I just want to say I am SOOOOOOOOOOOOO very sorry to deserting you guys!  This is what I hate about depression.  It robs me of everything and with this whole battle of trying to get my kids back and put my whole family back together, then consenting to my aunt adopting them, then getting even more depressed from that, I just haven’t wanted to talk to anyone or be around anyone or even be alive really.

There’s just been so much going on, I don’t even want to update you on everything.  It all just makes me so miserable just to think about.  But I will update you on what’s happening currently.

Right now, I’m 21 weeks pregnant with a beautiful baby girl.  Same father as her older siblings.  I don’t know if I posted anything about the job I had last year working at the front desk of that condominium but I quit that miserable job that was actually causing me to gain weight like crazy.  I quit back in September and haven’t worked since.

But I’m currently looking for a job.  I would have been looking sooner but at first it was because I too depressed to even function at the bare minimum requirements of self care.  But then it was because of that and the debilitating morning sickness caused by my darling unborn child.  It was so bad, I could barely stand in the shower for more than five minutes before getting sick and dizzy and having to get out.  It was so bad I could barely hold anything down.  I ended up losing 14 pounds during that time.  The sickness lasted until somewhere around the end of March.  That was pure freaking hell and I’m glad to be feeling like myself again.
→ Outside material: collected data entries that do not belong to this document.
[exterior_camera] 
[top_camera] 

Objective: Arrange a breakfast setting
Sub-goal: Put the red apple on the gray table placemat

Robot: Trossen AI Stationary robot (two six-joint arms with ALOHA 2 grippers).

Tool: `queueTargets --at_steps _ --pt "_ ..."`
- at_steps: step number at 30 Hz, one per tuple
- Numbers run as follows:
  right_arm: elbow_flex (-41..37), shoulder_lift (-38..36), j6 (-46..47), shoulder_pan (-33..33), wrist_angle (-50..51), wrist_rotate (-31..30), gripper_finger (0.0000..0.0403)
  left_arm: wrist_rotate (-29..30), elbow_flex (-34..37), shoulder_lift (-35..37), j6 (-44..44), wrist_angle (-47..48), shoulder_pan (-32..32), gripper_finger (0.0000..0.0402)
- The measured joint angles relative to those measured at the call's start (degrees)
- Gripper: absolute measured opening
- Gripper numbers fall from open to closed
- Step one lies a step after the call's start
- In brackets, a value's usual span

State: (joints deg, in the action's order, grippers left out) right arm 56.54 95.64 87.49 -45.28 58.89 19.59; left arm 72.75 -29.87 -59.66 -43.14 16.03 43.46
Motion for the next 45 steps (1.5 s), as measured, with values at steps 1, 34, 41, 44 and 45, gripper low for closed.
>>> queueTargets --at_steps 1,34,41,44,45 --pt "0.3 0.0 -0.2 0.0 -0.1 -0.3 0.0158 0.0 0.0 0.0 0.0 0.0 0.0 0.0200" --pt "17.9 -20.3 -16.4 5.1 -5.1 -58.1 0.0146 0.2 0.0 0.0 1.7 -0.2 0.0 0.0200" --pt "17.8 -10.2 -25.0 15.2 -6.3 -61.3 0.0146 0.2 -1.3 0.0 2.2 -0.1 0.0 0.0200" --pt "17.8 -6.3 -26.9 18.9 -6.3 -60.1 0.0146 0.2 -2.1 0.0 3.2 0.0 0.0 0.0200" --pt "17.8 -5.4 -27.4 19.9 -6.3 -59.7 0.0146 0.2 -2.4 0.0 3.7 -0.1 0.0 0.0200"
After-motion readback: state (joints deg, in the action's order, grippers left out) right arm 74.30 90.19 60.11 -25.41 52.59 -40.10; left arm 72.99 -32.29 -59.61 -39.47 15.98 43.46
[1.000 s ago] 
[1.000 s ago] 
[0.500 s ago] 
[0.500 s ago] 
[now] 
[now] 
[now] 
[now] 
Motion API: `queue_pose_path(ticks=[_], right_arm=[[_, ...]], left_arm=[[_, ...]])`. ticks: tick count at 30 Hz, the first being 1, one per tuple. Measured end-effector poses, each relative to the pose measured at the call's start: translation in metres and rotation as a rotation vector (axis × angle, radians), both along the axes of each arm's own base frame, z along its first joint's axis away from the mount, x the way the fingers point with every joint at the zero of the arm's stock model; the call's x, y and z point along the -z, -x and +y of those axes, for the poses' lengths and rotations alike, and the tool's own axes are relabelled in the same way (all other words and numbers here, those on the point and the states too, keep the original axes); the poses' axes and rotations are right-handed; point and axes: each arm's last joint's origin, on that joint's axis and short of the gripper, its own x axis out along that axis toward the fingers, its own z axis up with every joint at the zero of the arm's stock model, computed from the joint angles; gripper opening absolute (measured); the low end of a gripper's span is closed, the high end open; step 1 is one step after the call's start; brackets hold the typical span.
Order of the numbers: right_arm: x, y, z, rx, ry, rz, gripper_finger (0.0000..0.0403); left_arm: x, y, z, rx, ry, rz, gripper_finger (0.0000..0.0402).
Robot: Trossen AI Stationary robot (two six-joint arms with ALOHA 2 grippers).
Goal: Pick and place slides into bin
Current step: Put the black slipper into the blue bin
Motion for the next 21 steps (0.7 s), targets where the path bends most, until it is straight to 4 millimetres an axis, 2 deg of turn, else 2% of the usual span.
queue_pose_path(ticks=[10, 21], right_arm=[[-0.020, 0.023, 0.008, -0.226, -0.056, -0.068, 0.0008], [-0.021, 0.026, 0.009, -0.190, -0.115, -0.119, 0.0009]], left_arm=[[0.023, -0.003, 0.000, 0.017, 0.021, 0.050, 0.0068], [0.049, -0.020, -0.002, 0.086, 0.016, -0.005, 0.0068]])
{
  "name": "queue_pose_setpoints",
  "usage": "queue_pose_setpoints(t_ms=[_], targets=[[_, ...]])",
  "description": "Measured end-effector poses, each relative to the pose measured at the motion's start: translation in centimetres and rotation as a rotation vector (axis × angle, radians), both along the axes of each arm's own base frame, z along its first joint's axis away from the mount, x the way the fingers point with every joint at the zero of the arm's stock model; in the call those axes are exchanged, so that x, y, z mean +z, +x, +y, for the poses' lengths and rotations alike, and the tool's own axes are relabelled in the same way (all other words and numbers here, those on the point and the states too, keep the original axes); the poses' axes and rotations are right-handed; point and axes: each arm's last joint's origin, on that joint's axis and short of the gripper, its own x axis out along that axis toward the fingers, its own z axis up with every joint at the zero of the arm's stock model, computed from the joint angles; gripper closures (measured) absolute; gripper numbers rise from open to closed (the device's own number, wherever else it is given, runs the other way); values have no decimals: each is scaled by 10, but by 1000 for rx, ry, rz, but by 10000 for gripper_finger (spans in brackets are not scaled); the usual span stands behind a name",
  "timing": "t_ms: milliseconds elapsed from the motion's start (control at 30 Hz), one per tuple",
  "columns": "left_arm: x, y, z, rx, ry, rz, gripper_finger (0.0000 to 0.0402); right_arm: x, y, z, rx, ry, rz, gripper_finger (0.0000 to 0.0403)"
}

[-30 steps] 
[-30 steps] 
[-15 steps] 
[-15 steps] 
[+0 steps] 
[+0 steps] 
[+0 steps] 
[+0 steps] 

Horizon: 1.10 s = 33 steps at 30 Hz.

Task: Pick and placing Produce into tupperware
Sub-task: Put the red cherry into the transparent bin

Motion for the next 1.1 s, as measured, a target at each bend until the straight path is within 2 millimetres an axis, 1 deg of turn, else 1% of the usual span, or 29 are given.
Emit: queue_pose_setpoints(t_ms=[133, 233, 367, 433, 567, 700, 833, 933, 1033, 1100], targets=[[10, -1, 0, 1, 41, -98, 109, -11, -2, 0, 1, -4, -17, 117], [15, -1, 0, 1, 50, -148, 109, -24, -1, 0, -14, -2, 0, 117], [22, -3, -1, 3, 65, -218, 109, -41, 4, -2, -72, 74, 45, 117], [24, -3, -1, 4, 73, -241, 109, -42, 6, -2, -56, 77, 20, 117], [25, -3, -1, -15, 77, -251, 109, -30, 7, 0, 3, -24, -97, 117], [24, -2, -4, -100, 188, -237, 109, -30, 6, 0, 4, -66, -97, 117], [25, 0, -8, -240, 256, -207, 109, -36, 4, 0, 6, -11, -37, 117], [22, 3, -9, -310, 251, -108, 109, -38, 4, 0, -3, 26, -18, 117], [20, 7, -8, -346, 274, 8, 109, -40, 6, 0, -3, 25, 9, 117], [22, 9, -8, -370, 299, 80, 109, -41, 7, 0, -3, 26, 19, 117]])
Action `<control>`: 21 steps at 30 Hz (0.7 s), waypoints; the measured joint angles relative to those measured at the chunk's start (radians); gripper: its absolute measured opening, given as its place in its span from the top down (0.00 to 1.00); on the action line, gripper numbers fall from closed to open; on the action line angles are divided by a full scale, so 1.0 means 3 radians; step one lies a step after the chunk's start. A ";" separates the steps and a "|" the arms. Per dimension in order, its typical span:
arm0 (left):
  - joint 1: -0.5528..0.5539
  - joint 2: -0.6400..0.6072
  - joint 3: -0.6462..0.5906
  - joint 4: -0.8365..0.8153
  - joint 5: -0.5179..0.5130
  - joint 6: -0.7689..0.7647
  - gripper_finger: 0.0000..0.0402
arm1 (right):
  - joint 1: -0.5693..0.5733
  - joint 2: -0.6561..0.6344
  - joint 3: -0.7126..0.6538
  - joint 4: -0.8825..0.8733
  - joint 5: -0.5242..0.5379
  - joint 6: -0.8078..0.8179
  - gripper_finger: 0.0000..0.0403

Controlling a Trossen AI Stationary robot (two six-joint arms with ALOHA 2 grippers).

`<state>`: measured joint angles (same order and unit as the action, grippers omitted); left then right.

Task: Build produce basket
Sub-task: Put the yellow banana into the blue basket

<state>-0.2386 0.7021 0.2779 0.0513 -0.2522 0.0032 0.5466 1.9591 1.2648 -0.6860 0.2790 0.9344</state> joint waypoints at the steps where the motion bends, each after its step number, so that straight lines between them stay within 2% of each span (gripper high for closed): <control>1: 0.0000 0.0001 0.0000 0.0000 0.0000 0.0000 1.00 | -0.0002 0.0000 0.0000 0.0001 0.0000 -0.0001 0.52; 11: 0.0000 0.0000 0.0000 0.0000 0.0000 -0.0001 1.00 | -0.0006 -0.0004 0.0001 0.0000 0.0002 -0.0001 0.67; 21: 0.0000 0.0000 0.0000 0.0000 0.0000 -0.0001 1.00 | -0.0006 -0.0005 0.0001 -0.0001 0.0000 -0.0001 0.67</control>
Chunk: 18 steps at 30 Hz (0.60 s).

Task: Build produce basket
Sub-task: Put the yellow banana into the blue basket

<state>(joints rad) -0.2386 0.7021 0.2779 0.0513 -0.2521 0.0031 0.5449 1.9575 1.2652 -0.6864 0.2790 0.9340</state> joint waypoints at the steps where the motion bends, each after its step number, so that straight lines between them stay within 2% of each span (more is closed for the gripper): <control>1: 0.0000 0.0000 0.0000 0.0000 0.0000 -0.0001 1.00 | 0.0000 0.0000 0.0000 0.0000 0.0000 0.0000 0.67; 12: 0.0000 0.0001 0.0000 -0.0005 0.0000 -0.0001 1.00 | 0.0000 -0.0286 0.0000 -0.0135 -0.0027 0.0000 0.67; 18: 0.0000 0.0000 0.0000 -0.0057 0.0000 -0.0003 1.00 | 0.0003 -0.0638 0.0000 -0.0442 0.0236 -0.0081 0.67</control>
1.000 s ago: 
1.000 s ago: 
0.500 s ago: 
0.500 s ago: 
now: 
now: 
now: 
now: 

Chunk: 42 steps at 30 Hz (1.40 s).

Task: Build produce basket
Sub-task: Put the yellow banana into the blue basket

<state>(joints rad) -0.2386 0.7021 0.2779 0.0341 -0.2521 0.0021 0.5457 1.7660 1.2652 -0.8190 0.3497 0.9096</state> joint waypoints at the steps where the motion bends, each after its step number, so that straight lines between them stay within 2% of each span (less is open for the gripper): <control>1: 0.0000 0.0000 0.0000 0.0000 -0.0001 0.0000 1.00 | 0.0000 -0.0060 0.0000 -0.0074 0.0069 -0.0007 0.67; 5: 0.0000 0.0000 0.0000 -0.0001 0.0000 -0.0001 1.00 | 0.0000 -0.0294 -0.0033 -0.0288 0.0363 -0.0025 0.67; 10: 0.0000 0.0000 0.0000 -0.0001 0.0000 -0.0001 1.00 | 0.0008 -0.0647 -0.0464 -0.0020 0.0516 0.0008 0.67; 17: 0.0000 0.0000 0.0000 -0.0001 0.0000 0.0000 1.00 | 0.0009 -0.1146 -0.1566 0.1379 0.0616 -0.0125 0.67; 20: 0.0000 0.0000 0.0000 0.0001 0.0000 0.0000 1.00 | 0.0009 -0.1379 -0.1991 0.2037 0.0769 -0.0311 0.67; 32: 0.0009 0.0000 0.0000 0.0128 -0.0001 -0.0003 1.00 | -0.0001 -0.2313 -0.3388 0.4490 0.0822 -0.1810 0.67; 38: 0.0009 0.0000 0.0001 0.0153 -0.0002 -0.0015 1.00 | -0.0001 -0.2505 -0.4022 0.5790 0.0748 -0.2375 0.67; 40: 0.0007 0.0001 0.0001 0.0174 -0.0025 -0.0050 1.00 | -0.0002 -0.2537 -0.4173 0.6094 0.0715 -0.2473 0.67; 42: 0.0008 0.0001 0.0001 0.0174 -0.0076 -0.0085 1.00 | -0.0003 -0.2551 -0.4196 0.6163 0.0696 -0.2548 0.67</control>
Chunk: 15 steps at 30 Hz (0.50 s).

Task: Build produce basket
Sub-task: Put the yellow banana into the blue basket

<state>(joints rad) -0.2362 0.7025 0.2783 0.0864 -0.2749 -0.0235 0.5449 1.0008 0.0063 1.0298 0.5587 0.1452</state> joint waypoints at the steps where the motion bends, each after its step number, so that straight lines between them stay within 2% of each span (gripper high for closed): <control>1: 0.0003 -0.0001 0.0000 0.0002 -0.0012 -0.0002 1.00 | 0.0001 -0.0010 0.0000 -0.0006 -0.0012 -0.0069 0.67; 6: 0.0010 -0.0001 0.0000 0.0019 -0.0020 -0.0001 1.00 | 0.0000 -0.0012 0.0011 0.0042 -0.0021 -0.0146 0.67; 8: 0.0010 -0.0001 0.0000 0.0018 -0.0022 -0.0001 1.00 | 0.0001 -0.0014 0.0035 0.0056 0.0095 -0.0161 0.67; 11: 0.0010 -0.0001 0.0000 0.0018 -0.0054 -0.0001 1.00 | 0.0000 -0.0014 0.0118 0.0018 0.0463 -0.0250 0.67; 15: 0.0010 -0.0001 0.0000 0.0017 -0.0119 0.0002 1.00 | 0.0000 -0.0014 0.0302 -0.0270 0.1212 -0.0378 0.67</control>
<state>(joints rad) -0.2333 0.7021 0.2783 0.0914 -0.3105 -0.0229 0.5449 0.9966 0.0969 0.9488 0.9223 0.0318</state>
My goal is to get a job.  Then start school at the National Personal Training Institute next April.  Then once I graduate, look for a gym to work at closer to where the kids live with my aunt.  Then adopt them back again and move them in with me.

I don’t see Jacques being a part of that equation at this point.  And that hurts because I really wanted a family with him.  I still wanted at least one more child after this one too.  And I don’t want children by anyone else.  Hell, I don’t even want to be with anyone else after him.  There’s too much risk of the children getting hurt by the new guy whether it be physically or emotionally.  I just won’t put them at risk for that.  It’s not worth it.

So, I just see myself living the single mom life from here on out.

And moving on before I start to cry…………….

I’m not happy with my decisions as far as the adoption.  I’m not even close to being happy with it.  But I’m working on accepting it for what it is.  I keep telling myself it’s for the best.  I keep telling myself it’s just better that way.  But it still hurts.

Okay, anyway, I think that’s about everything currently going on.  I’ll be posting more often now that I’ve gotten all the sad, awkward updates out of the way.

I love you all so very much.  Keep positive and know that so far you’ve survived 100% of all your bad days.